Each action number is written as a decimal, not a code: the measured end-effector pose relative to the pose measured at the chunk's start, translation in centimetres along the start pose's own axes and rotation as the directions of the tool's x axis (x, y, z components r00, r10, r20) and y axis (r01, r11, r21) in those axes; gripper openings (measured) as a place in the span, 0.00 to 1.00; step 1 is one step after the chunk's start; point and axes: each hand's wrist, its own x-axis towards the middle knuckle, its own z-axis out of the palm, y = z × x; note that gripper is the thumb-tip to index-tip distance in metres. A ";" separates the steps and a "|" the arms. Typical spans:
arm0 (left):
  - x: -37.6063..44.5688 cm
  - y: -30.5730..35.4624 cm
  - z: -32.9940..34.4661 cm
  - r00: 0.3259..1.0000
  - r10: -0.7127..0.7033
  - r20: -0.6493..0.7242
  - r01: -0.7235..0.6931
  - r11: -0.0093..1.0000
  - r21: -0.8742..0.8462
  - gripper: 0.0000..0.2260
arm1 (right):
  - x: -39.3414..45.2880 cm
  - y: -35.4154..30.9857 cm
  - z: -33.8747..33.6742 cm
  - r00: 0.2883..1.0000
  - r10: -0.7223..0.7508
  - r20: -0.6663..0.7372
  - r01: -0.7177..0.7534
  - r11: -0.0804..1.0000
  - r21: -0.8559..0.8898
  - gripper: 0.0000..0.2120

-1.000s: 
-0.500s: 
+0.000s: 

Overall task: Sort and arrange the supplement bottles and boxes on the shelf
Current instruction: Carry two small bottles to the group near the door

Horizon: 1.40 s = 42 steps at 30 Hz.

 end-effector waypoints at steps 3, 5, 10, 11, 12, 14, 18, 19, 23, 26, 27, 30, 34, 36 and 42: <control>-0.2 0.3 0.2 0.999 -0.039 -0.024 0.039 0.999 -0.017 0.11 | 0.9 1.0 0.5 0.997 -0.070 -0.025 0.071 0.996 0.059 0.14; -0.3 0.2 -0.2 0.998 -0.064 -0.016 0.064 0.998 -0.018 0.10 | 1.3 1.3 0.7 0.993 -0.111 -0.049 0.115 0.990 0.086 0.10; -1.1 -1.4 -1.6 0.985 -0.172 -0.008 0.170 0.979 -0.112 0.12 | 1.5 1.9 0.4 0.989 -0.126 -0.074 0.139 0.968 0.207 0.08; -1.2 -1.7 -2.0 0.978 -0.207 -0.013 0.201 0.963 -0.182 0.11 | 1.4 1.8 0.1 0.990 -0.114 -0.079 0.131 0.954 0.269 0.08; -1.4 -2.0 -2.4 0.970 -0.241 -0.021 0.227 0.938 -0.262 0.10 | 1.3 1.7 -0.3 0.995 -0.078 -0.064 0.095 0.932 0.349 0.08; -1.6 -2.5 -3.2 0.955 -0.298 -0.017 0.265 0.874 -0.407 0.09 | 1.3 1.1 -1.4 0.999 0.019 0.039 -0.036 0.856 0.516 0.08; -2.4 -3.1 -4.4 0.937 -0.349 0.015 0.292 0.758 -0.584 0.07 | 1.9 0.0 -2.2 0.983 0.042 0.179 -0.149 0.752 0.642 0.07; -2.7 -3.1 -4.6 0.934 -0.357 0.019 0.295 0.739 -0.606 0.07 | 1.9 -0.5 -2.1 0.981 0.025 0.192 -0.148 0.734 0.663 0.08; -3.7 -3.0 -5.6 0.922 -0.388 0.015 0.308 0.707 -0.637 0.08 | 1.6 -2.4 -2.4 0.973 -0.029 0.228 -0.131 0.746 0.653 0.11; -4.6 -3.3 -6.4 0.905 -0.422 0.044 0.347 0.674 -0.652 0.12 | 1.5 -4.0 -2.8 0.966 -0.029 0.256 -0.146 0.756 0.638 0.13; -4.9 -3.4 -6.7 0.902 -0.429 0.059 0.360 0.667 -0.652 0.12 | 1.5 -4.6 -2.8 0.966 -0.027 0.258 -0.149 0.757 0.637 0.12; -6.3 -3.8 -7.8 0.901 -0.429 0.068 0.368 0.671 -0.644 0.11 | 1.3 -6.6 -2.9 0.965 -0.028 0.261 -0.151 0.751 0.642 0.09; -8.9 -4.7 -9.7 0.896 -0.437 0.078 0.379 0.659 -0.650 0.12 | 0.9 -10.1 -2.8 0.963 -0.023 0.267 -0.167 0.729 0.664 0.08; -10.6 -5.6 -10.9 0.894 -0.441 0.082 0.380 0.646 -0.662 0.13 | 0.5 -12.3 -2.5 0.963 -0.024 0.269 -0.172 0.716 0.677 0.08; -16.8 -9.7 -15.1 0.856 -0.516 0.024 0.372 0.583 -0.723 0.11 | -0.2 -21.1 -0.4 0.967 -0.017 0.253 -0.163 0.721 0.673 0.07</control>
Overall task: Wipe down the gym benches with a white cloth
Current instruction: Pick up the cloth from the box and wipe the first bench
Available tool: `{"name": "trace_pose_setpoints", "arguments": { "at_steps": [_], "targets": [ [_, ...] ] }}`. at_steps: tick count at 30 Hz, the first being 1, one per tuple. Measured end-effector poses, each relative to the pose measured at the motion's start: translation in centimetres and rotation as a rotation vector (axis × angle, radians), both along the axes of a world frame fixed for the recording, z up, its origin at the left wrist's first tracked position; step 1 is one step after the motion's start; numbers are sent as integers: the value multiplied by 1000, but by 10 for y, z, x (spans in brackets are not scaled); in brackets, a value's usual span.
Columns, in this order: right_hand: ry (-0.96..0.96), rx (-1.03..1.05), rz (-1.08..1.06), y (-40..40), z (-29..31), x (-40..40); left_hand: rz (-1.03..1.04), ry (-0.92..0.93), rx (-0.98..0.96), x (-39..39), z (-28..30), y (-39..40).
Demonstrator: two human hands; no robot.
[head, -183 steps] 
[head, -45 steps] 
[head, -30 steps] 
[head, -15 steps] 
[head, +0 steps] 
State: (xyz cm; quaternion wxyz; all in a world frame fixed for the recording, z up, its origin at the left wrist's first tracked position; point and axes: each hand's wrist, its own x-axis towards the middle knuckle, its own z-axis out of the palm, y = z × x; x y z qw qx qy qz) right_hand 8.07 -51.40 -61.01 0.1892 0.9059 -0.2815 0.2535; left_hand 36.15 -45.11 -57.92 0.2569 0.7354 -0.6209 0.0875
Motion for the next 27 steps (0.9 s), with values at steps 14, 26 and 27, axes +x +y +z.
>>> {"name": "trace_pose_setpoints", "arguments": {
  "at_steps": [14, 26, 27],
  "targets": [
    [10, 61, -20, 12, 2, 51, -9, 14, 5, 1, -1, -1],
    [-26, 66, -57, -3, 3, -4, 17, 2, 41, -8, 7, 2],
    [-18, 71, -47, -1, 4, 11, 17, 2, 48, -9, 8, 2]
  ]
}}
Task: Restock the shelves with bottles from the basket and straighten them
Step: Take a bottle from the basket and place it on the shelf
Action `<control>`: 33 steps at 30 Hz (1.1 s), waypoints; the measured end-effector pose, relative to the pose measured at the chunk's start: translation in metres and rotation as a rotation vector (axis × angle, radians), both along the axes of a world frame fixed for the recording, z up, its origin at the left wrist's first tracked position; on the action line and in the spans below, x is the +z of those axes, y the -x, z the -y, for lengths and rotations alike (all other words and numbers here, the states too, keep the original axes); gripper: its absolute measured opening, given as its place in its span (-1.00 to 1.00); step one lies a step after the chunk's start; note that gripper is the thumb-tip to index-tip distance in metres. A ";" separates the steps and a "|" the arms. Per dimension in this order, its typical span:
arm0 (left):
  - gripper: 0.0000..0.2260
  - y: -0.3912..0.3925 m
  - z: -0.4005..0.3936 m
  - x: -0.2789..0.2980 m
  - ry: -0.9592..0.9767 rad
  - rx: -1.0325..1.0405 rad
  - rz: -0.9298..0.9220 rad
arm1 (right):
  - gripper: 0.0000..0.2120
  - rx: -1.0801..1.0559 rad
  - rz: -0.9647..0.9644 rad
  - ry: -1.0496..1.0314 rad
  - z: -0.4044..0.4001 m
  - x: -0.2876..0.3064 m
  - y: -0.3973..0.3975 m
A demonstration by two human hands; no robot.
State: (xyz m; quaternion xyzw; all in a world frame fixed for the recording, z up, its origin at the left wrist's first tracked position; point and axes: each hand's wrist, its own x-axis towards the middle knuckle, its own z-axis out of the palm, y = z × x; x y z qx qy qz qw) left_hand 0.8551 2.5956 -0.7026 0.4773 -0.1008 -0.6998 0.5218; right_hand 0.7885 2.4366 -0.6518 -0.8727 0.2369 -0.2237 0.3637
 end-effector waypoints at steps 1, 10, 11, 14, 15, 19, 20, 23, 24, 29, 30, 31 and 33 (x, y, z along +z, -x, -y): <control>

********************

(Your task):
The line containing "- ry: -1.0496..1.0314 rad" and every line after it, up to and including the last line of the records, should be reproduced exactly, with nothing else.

(Your solution):
  - ry: -1.0496..1.0314 rad
  - z: -0.4044..0.4001 m
  - x: -0.2876..0.3064 m
  - y: -0.3973..0.3975 m
A demonstration by two human hands; no robot.
State: (xyz m; quaternion xyzw; all in a world frame fixed for the recording, z up, its origin at the left wrist's first tracked position; point and axes: each hand's wrist, its own x-axis towards the middle knuckle, its own z-axis out of the palm, y = z × x; x y z qx qy qz qw) left_hand 0.8551 2.5956 -0.7026 0.4773 -0.1008 -0.6998 0.5218; right_hand 0.7885 2.4366 -0.6518 -0.8727 0.2369 -0.2237 0.3637
 end-effector waypoints at steps 1, 10, 11, 14, 15, 19, 20, 23, 24, 29, 30, 31 and 33 (x, y, z along +z, -x, -y): <control>

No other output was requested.